* [WORK INSTRUCTION]: Return, from the material below, each line in which the word "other" is present.

── ENTRIES SUPPLIED ──

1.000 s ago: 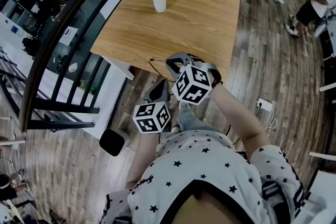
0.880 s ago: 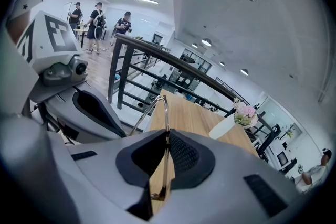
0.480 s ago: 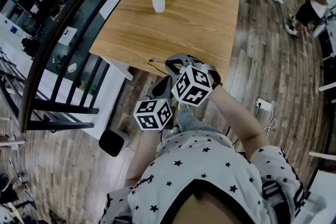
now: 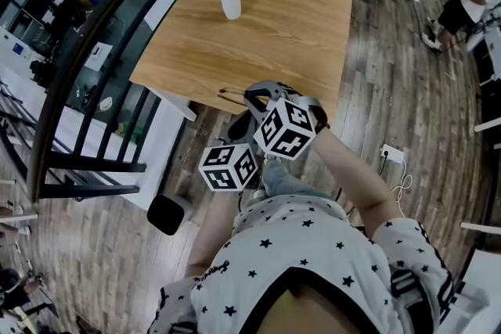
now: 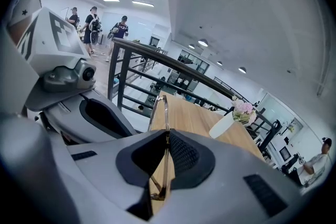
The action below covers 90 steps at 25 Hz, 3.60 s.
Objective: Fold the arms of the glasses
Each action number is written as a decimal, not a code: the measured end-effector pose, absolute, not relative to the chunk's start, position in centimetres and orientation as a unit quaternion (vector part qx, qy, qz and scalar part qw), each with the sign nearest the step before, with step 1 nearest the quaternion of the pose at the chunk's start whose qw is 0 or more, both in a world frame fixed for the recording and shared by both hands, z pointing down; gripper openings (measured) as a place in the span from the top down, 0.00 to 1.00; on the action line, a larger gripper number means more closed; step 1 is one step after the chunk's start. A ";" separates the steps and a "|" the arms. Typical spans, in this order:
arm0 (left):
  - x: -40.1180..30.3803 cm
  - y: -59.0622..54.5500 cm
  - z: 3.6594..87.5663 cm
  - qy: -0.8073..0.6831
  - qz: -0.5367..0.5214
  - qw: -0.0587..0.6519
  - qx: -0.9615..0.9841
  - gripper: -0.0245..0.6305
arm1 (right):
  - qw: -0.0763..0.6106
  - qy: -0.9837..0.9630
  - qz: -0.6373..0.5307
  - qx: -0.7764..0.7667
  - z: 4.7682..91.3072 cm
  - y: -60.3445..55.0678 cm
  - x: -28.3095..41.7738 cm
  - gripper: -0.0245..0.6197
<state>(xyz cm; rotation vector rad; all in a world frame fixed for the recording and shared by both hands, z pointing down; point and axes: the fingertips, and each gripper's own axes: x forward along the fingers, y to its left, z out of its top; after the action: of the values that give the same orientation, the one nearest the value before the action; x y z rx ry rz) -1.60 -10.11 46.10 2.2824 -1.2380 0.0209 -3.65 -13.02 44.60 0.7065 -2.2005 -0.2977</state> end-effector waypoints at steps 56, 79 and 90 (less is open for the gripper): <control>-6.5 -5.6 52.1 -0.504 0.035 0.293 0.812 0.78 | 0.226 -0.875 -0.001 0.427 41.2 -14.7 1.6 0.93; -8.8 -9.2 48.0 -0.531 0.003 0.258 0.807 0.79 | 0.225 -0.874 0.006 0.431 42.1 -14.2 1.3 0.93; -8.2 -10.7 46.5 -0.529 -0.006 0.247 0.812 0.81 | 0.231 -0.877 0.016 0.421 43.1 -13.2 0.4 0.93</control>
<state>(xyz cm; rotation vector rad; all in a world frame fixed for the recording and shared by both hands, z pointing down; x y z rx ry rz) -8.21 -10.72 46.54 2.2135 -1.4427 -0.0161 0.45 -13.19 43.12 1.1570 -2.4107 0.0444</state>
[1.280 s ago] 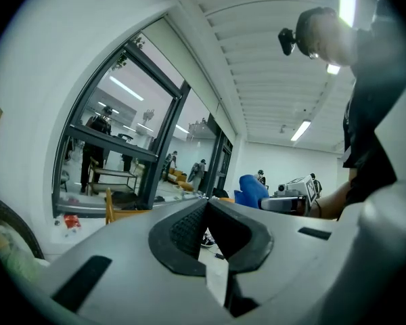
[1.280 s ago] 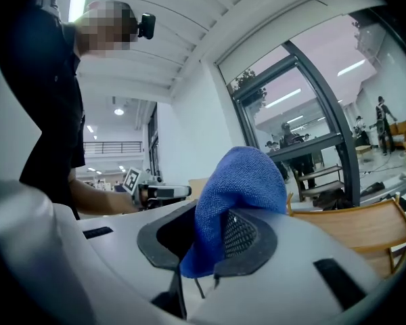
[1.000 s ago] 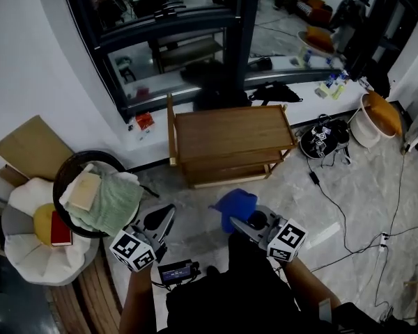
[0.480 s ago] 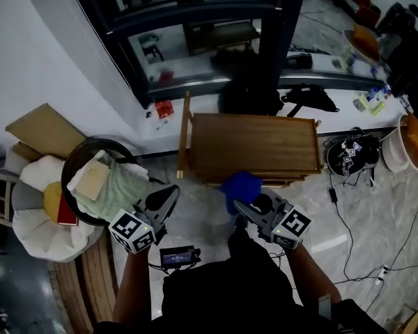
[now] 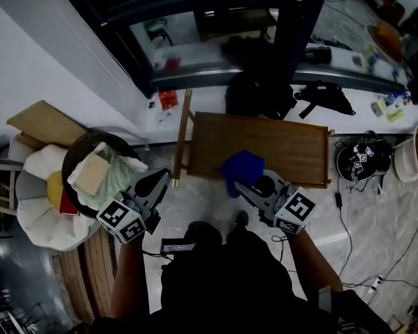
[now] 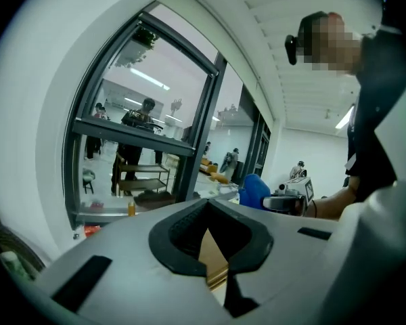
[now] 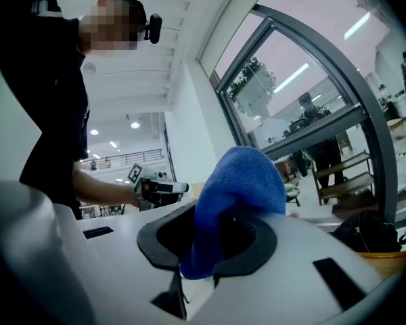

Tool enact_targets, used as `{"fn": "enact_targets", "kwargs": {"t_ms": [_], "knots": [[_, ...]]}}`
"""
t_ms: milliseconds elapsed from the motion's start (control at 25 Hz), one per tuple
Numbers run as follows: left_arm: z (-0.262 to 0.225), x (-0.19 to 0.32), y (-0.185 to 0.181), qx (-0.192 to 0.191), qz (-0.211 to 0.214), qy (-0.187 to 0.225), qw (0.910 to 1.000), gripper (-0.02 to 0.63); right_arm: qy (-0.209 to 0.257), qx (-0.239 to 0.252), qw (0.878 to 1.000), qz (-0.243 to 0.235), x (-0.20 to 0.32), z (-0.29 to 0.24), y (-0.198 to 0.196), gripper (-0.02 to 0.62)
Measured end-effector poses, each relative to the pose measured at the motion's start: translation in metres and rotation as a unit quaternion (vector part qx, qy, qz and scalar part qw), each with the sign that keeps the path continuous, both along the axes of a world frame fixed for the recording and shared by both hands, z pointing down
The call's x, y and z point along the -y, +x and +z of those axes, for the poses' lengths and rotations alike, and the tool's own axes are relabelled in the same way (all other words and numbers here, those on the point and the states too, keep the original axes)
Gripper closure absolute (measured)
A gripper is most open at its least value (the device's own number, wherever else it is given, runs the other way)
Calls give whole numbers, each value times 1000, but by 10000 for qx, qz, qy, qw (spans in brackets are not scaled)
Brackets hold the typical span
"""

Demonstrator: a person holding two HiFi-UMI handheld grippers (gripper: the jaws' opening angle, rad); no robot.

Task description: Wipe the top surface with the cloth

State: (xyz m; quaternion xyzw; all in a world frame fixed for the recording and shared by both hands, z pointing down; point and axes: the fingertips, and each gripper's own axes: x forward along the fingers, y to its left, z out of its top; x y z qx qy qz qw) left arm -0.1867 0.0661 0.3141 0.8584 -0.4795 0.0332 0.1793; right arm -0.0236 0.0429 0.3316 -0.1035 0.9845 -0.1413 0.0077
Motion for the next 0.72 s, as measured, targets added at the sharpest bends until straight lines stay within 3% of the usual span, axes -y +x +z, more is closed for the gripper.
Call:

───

* [EXERCISE SOLUTION]:
The call's x, y and z point along the -y, +x and +z of those axes, for the poses' lengths and rotations alike, and the tool's own axes are relabelled in the same way (all other words and numbers here, those on the point and the states too, keep the original axes)
A gripper is most open at its least value (the device's own number, wherever else it is given, runs the other way)

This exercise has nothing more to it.